■ **Work request**
Isolate every line in the records below with "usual" in it.
Top of Data to examine
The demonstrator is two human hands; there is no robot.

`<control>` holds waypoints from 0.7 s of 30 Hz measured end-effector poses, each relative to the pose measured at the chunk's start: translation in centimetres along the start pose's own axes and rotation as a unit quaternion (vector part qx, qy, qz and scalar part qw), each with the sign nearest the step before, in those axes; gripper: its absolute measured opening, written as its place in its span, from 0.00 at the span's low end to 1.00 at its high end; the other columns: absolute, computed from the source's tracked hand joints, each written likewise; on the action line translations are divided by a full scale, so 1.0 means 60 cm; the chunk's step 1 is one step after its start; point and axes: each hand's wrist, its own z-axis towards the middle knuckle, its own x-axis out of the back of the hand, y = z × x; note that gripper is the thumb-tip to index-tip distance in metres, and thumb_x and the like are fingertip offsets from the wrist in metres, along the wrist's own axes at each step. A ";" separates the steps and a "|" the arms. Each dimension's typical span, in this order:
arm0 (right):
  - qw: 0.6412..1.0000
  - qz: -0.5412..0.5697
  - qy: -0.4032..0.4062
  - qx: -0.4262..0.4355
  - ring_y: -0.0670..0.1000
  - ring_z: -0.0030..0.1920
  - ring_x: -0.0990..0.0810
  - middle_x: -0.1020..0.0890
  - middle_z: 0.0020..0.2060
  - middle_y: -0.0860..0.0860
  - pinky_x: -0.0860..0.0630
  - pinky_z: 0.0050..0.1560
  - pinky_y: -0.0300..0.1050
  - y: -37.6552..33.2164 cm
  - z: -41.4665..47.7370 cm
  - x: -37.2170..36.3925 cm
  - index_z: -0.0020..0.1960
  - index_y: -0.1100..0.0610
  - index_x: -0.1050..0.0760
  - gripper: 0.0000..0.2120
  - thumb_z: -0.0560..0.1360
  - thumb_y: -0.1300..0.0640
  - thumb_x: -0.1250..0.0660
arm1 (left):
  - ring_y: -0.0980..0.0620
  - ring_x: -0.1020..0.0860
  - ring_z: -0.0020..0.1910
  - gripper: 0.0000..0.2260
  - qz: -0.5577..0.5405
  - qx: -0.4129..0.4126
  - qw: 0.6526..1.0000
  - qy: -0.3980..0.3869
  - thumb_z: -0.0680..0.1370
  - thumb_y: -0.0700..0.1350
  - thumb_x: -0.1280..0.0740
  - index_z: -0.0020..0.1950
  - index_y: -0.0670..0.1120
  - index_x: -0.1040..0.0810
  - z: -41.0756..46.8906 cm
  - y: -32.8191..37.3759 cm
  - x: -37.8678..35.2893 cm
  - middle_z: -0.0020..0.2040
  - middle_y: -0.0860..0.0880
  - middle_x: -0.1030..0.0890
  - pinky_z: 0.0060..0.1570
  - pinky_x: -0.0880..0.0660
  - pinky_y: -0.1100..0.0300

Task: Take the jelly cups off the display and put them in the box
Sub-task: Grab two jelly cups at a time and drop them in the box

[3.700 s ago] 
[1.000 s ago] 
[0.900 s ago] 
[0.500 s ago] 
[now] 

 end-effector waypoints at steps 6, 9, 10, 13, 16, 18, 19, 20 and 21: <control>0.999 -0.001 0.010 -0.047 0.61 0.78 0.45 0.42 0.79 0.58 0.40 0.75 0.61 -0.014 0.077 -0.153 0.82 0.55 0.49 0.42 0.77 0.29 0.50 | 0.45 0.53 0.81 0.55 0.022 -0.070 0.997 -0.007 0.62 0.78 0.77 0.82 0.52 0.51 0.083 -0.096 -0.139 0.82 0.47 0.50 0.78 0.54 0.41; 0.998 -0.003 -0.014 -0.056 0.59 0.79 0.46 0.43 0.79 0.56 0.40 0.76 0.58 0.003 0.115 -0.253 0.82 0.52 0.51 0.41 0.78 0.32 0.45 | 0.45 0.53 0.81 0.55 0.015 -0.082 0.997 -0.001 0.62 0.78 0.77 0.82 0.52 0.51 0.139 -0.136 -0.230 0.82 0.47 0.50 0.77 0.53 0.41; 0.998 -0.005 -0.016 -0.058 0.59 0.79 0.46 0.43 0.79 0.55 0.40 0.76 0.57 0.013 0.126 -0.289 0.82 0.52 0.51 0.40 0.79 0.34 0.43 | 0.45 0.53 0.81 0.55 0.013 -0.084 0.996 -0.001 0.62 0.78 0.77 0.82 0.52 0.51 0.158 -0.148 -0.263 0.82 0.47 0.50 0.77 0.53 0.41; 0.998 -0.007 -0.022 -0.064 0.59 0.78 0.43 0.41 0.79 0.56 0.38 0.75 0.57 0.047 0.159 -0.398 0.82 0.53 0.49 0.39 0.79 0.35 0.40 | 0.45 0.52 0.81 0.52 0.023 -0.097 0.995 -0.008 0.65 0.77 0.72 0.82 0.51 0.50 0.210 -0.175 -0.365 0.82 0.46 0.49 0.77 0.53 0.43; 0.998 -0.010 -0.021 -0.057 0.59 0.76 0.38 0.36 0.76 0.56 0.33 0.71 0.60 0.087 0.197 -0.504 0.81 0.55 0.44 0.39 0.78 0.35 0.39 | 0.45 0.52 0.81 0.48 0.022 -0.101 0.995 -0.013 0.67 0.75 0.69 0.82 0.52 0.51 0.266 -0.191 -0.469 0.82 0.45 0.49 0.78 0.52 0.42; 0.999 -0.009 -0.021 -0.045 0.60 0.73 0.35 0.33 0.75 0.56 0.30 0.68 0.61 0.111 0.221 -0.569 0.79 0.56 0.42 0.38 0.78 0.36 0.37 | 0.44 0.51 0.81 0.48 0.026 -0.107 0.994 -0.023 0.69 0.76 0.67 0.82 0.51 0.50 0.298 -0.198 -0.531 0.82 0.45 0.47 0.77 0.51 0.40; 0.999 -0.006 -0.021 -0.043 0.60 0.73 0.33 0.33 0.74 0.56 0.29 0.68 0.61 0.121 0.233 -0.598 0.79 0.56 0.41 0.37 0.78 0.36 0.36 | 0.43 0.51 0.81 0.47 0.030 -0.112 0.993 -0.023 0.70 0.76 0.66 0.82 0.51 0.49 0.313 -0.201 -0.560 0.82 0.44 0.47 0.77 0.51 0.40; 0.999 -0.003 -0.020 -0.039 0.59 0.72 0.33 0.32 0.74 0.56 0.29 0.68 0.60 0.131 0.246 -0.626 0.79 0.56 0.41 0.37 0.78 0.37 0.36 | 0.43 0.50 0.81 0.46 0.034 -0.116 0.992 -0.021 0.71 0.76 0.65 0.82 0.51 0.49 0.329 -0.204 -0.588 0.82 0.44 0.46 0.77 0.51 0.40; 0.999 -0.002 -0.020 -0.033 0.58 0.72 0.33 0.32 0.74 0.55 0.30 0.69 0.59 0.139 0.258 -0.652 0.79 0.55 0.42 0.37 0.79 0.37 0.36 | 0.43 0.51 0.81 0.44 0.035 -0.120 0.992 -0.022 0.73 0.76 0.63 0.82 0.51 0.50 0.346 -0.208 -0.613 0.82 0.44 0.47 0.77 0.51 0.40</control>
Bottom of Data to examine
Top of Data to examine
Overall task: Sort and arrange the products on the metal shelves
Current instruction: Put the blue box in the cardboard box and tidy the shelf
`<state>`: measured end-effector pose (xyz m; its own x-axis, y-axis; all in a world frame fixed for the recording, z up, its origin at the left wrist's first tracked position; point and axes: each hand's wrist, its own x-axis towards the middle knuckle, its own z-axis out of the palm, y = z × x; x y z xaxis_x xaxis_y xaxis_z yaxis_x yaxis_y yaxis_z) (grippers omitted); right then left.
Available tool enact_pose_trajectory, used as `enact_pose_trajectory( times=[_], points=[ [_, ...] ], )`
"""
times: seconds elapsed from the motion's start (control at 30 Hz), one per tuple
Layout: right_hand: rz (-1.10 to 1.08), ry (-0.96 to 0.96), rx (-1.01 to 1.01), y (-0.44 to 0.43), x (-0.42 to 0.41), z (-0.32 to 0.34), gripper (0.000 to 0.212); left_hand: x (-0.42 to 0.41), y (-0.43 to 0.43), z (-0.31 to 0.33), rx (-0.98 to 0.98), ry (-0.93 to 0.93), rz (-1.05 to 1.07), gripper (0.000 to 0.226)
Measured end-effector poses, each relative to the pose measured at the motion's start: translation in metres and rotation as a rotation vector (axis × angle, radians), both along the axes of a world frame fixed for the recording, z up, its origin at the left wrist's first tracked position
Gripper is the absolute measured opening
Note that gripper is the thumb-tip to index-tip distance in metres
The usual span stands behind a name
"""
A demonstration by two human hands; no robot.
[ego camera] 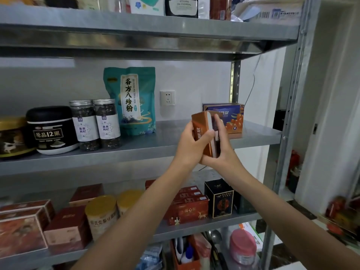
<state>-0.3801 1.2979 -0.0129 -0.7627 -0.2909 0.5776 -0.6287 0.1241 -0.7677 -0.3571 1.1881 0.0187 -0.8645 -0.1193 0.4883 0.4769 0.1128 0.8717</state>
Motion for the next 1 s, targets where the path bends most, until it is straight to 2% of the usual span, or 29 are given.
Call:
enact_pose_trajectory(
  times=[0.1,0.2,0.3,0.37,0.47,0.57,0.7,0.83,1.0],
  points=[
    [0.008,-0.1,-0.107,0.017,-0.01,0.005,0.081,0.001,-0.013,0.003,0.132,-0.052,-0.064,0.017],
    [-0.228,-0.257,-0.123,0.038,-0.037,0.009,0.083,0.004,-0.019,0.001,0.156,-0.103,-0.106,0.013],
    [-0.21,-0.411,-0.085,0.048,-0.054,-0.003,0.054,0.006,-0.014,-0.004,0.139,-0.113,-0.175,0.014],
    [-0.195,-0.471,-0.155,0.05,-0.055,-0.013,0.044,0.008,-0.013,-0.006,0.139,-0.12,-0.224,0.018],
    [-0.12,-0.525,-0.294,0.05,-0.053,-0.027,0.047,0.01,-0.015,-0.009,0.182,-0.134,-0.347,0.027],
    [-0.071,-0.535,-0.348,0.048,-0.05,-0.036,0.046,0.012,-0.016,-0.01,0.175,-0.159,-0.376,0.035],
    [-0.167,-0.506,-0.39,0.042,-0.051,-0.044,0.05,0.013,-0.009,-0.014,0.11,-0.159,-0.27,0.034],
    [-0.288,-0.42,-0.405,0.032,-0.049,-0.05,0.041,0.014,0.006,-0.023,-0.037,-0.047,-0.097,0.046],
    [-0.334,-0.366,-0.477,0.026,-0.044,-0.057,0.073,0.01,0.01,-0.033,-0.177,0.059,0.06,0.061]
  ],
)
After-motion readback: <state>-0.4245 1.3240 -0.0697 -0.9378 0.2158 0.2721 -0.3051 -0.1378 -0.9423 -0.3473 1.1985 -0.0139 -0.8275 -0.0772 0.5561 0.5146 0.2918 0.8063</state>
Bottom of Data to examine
■ **Response area**
The usual span stands behind a name
Motion for the next 1 s, targets where the path bends most, until it is straight to 2% of the usual span, or 29 are given.

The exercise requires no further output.